What a Man, What a Man: So far it’s clear that the world’s men are gone but not forgotten. Yorick in particular holds out the desperate hope that whatever spared him might be genetic, and that his father is still alive. When Jennifer sorrowfully confirms that is not the case, Yorick is agonized by even more regret: “It was his birthday and I didn’t call him.” Alongside that very real pain, however, is Yorick’s ongoing obsession with lesser-known brothers of history: His first lines are about Elvis’ dead twin Jesse, and he later laments how everyone remembers Houdini but not his equally talented brother Dash, a.k.a. the great Hardeen. In both cases the supposed Last Man is clearly wondering aloud about how fate arbitrarily chooses one man over the other to be famous or even just to live; but it also makes me wonder if Yorick ever yearned for a brother? Though truth be told, Hero seems plenty like an older brother.

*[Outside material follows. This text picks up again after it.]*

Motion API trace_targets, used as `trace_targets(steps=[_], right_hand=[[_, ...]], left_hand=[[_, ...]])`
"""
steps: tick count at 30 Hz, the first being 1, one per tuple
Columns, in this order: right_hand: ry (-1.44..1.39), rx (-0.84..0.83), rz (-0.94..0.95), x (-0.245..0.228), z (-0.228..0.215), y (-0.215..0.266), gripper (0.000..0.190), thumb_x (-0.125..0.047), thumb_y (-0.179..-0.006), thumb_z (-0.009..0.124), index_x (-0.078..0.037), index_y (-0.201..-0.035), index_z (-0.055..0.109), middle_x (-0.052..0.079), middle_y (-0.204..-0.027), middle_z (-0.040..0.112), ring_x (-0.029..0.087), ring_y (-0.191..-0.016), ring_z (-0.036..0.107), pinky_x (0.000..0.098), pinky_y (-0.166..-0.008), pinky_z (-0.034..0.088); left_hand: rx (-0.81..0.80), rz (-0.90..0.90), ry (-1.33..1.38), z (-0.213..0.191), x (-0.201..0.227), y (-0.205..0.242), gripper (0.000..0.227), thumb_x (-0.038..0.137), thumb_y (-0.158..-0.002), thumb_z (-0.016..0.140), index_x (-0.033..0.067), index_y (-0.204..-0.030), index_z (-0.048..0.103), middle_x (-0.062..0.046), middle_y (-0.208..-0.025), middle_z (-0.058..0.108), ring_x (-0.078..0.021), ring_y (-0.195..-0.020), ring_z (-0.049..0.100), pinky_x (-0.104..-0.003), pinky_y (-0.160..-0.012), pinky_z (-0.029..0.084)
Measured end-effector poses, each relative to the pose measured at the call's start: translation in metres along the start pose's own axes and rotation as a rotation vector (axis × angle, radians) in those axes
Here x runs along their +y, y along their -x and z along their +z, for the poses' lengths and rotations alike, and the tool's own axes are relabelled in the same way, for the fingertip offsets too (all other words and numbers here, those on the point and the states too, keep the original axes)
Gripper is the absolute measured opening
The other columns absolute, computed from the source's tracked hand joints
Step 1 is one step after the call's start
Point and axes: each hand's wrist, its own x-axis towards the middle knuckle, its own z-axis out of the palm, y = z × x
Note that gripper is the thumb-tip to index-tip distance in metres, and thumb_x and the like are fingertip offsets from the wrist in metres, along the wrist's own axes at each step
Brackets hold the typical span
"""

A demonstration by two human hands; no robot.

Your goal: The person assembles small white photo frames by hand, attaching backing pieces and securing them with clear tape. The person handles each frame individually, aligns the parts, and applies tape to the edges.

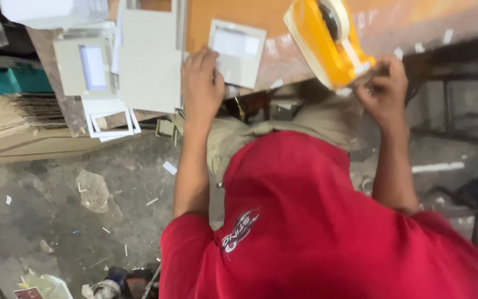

Best Magic Trick: Yorick seems to get himself into trouble as much as out of it in these first few issues; for every wriggling out of handcuffs, there’s two willing unmaskings because this boy can’t seem to stay hidden for the life of him. But his activation of the fire sprinklers in the presidential safe is clever. If anything, the biggest “magic trick” at the moment is the disappearance of all Y-chromosome organisms—and everyone thinks they’re the key to that trick, from 355 with the Amulet of Helene to Dr. Allison Mann delivering her cloned nephew.

Death Wish: Even though Yorick claims that he throws himself at the Amazons in order to grab their motorcycles, there’s a very telling moment at knifepoint with an Amazon in which he yells, “If this is your world, I want out. Just go ahead and kill me already!” In the moment it could be read as bravado, but we’ll see Yorick’s survivor’s guilt continue to manifest in futures and especially in the Safeword arc.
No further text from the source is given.